AIM OF THE TASK:
Once you reach the line with "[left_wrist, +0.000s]" in the material below, copy each line exactly up to and including the line with "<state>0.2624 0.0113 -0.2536", and skip the pictures.

---- DATA IN THIS EXERCISE

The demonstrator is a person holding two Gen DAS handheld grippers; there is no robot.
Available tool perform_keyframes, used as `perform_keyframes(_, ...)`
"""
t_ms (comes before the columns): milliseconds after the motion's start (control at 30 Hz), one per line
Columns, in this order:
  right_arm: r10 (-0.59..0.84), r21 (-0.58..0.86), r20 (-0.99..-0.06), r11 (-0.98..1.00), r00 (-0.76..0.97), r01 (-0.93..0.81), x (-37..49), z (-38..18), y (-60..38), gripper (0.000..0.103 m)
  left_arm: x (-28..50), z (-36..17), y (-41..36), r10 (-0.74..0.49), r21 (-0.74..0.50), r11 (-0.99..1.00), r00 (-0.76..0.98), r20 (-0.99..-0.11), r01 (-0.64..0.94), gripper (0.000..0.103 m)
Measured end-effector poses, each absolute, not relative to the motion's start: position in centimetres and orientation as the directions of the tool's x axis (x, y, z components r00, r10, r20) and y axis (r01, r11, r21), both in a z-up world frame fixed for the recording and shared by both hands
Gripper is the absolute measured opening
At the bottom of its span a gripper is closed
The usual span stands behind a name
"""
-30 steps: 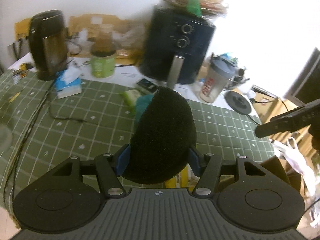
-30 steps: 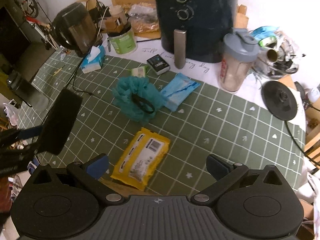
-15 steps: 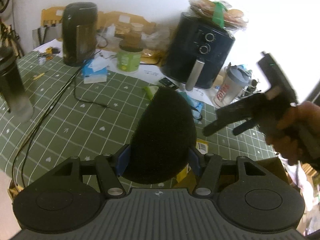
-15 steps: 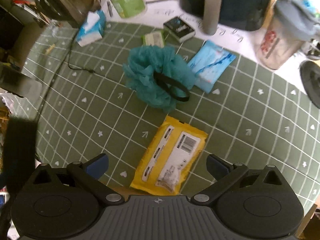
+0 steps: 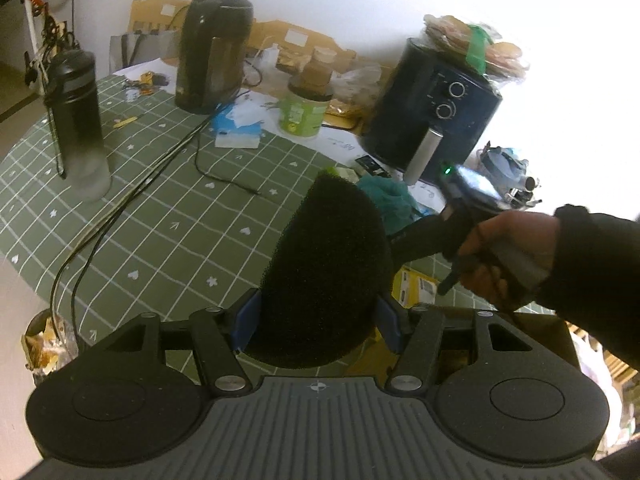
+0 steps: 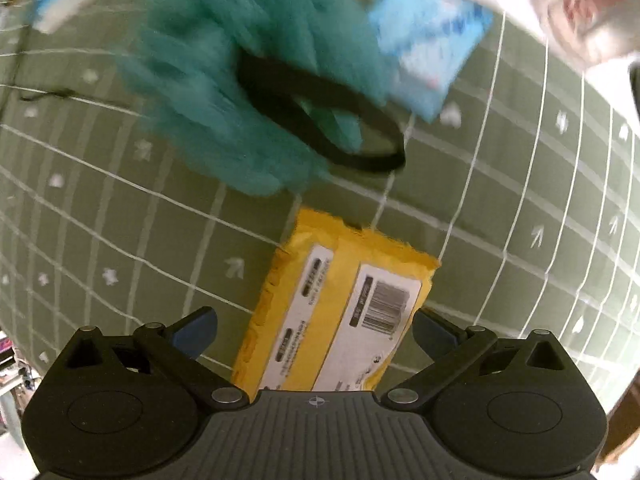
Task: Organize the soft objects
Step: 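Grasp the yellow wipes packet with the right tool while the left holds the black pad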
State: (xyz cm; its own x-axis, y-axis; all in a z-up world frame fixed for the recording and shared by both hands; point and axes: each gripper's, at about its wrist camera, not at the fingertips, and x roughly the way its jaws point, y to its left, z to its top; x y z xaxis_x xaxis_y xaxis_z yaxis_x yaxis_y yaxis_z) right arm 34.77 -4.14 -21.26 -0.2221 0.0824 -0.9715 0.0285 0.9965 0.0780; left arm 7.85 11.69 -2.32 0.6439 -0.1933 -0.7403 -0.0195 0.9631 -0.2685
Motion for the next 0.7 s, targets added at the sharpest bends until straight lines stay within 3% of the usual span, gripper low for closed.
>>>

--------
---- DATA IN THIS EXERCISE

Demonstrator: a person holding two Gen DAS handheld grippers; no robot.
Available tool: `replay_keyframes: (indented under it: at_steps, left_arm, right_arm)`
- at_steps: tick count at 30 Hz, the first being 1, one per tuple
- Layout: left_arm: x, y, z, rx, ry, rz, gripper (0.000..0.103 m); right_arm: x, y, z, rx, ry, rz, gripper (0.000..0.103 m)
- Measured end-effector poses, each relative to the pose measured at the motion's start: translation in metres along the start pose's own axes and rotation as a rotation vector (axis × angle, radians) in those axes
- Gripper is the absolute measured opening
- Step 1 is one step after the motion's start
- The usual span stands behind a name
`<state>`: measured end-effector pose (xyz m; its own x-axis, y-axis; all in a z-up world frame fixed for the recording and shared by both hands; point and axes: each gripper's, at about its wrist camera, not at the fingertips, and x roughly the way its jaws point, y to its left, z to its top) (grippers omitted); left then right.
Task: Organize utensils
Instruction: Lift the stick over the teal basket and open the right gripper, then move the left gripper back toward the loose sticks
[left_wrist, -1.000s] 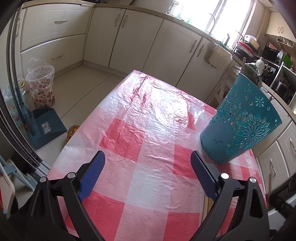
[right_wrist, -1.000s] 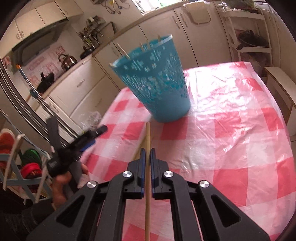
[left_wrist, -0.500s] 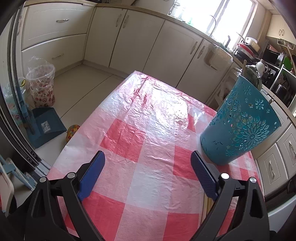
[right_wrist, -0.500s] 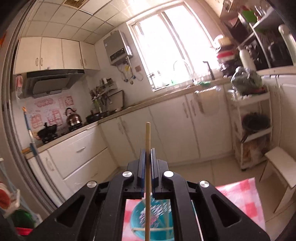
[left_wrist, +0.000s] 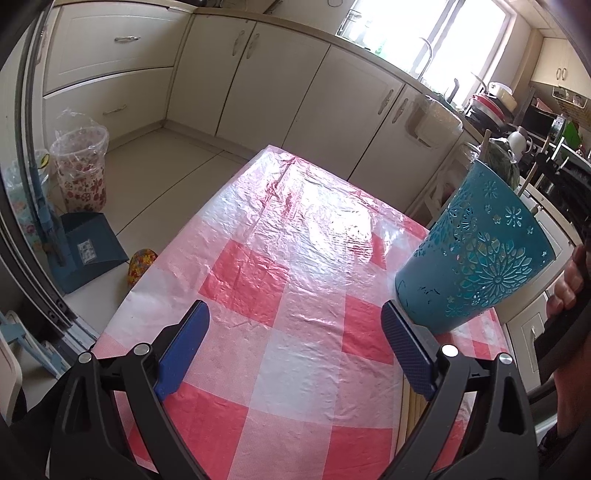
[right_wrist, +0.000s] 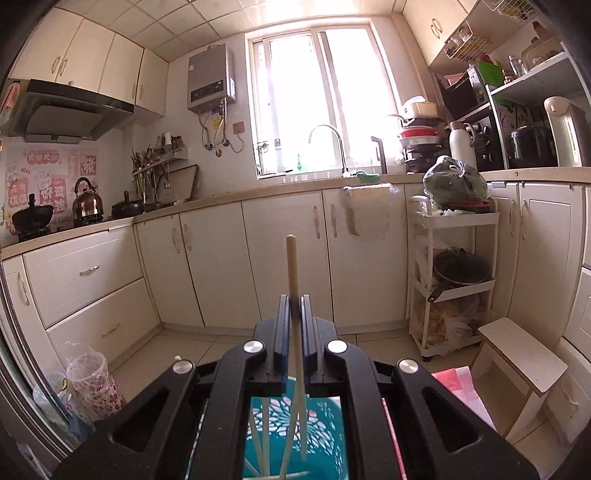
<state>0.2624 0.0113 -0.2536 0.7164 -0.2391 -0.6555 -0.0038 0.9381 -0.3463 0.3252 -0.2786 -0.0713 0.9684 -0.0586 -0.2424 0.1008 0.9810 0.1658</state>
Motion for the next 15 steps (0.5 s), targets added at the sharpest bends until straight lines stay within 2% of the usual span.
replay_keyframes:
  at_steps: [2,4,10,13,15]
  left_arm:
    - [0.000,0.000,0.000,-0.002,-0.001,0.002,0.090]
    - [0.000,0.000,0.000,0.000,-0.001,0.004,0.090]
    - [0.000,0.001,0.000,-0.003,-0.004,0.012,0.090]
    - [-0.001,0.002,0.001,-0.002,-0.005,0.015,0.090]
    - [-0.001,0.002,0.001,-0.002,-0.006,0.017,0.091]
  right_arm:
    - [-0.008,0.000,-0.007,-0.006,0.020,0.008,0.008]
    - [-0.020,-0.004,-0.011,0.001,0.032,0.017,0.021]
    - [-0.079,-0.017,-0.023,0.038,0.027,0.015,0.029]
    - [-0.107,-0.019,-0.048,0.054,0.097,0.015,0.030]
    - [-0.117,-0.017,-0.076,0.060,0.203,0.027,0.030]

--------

OUTPUT BELOW:
[left_wrist, +0.000s] 
[right_wrist, +0.000s] 
<state>0.2624 0.0113 -0.2536 0.7164 -0.2391 -0.6555 -0.0038 0.9381 -0.3463 0.3252 -0.2786 -0.0713 0.9684 -0.0586 -0.2424 0.1008 0.9810 0.1658</state>

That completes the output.